* Goal of the exercise: Below is a listing; repeat exactly the lines from the one containing "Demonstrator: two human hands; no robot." to the one containing "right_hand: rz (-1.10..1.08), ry", both included.

* Data provided:
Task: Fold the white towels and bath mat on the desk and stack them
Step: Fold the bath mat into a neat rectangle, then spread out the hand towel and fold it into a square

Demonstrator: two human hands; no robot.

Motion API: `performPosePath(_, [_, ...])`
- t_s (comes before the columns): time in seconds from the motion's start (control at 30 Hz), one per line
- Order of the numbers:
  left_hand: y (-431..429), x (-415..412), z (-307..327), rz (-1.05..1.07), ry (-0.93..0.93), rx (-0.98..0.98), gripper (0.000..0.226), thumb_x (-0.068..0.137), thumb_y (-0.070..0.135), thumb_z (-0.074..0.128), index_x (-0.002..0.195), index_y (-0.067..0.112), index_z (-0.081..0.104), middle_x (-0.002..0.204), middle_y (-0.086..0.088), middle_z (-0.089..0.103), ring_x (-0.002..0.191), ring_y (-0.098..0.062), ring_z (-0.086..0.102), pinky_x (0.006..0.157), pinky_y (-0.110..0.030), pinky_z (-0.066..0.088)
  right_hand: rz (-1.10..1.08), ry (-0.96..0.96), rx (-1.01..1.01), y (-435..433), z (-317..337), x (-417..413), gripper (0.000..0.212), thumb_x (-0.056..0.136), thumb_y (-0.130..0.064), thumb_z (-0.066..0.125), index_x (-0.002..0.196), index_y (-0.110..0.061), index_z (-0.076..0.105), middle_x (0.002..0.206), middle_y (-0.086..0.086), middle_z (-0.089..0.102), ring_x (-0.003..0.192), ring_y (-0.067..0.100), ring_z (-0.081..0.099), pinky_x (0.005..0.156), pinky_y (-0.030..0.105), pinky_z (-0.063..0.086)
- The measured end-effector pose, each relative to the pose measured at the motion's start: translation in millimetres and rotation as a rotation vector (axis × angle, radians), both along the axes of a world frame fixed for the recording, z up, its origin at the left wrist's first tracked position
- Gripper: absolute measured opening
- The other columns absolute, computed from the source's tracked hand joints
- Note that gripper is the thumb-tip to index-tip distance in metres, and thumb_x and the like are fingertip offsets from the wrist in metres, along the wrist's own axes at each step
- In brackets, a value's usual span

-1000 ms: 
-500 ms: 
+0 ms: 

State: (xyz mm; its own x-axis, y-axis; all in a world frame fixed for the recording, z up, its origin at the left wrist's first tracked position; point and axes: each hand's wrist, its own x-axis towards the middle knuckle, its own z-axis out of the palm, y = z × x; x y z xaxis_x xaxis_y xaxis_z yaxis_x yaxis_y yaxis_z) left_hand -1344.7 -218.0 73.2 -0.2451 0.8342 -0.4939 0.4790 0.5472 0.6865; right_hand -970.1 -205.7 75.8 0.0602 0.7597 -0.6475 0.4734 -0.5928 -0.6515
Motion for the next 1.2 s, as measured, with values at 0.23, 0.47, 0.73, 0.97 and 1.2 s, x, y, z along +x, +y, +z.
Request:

* Exercise answer:
Demonstrator: two human hands; no robot.

Motion API: `performPosePath(_, [_, ...])`
- t_s (comes before the columns): time in seconds from the motion's start (control at 30 Hz), one per line
- Order of the numbers:
  left_hand: y (-431..429), x (-415..412), z (-307..327), rz (-1.05..1.07), ry (-0.93..0.93), rx (-0.98..0.98), gripper (0.000..0.226), thumb_x (-0.068..0.137), thumb_y (-0.070..0.135), thumb_z (-0.074..0.128), index_x (-0.002..0.195), index_y (-0.067..0.112), index_z (-0.081..0.104), middle_x (-0.002..0.204), middle_y (-0.086..0.088), middle_z (-0.089..0.103), ring_x (-0.002..0.191), ring_y (-0.098..0.062), ring_z (-0.086..0.102), pinky_x (0.006..0.157), pinky_y (-0.110..0.030), pinky_z (-0.066..0.088)
  right_hand: rz (-1.10..1.08), ry (-0.96..0.96), rx (-1.01..1.01), y (-435..433), z (-317..337), x (-417..413), gripper (0.000..0.212), thumb_x (-0.056..0.136), thumb_y (-0.130..0.064), thumb_z (-0.066..0.125), index_x (-0.002..0.196), index_y (-0.110..0.061), index_z (-0.076..0.105), middle_x (0.002..0.206), middle_y (-0.086..0.086), middle_z (-0.089..0.102), ring_x (-0.003..0.192), ring_y (-0.067..0.100), ring_z (-0.081..0.099), pinky_x (0.005..0.156), pinky_y (-0.030..0.105), pinky_z (-0.063..0.086)

What this exercise needed has been supplied.